▶ [About this exercise]: Each line below that contains "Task" counts once; report the total and nothing more.

▶ [Data shown]:
-------------------------

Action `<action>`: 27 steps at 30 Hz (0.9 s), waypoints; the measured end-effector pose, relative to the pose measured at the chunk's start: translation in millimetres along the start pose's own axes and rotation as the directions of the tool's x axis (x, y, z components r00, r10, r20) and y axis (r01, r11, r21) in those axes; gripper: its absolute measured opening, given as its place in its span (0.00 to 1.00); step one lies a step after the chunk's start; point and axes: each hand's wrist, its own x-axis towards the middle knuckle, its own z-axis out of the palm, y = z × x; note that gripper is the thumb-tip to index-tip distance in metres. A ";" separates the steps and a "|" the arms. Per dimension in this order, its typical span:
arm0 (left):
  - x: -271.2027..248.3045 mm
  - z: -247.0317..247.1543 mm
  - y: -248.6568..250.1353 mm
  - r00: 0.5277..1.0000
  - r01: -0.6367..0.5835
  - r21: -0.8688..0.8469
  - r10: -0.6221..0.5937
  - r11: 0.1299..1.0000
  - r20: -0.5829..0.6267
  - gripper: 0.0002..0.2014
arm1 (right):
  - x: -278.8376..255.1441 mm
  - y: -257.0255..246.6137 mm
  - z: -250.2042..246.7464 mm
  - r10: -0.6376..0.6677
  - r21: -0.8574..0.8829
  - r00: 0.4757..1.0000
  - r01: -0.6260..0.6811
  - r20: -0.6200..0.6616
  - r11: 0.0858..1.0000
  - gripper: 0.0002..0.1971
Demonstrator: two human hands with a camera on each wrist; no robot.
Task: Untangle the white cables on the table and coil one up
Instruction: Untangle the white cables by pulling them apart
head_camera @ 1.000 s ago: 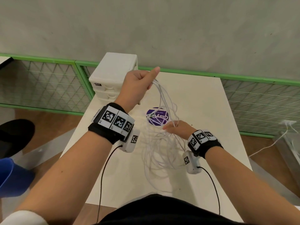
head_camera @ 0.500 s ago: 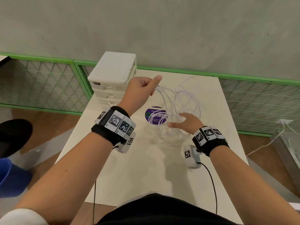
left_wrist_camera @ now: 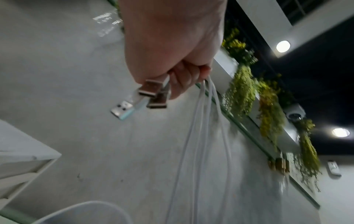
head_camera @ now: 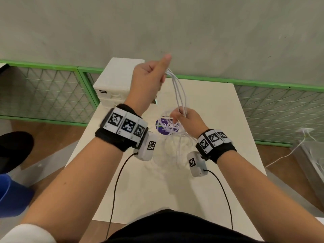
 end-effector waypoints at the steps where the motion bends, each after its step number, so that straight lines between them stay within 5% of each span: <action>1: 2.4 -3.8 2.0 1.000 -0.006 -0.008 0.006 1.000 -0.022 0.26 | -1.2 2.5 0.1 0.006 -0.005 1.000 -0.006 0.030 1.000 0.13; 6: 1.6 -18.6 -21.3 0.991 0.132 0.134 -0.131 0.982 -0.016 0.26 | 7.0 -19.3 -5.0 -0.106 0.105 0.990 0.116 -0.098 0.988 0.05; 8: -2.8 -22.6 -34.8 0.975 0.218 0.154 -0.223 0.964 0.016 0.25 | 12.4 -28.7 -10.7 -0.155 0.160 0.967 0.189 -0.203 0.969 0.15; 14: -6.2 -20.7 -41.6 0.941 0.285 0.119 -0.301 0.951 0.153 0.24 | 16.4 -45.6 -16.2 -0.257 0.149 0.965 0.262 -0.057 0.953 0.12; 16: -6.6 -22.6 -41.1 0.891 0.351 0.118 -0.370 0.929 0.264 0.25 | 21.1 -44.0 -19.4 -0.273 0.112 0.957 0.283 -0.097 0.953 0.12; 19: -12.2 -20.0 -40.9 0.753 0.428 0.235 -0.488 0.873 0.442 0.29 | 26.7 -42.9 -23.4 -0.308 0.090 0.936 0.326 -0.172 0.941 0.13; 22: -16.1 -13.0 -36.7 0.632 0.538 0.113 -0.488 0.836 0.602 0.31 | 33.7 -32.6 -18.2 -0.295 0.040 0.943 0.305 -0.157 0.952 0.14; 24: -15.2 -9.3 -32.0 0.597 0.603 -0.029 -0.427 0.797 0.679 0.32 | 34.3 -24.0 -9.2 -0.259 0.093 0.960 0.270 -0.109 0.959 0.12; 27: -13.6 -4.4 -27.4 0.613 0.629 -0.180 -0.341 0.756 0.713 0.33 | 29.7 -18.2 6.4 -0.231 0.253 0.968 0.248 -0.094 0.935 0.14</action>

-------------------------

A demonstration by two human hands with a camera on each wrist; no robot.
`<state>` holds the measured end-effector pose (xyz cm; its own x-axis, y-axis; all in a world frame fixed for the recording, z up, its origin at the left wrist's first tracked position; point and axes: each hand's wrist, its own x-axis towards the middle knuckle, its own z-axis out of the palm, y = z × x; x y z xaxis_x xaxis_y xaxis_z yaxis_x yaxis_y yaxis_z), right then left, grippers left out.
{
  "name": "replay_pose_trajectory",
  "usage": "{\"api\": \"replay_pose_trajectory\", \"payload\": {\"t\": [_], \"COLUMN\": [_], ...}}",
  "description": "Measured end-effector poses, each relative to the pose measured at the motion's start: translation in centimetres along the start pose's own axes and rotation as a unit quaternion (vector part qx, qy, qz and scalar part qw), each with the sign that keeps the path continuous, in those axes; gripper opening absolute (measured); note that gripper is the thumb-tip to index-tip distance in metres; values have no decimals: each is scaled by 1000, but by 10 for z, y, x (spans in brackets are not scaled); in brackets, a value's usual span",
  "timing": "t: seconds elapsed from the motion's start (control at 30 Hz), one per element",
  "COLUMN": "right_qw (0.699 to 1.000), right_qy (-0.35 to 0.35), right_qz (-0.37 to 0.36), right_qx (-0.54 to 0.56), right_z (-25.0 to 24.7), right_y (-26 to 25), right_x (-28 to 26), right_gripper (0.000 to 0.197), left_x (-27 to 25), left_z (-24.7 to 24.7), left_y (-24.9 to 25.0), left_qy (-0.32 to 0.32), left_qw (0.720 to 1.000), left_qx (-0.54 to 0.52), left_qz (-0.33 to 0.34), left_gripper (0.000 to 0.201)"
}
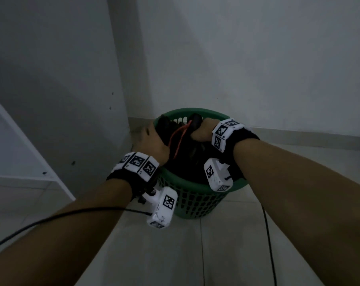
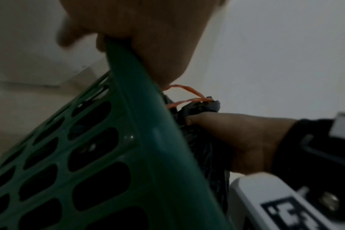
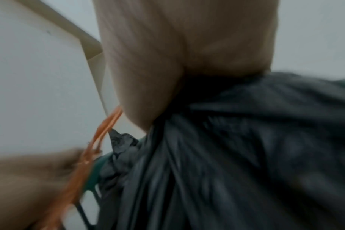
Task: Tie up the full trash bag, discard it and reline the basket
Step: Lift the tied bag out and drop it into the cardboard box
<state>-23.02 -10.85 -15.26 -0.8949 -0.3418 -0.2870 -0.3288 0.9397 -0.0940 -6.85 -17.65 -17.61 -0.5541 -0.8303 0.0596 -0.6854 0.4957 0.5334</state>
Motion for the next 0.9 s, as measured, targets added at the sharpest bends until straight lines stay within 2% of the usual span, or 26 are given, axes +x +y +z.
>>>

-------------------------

▶ [Answer box]: 2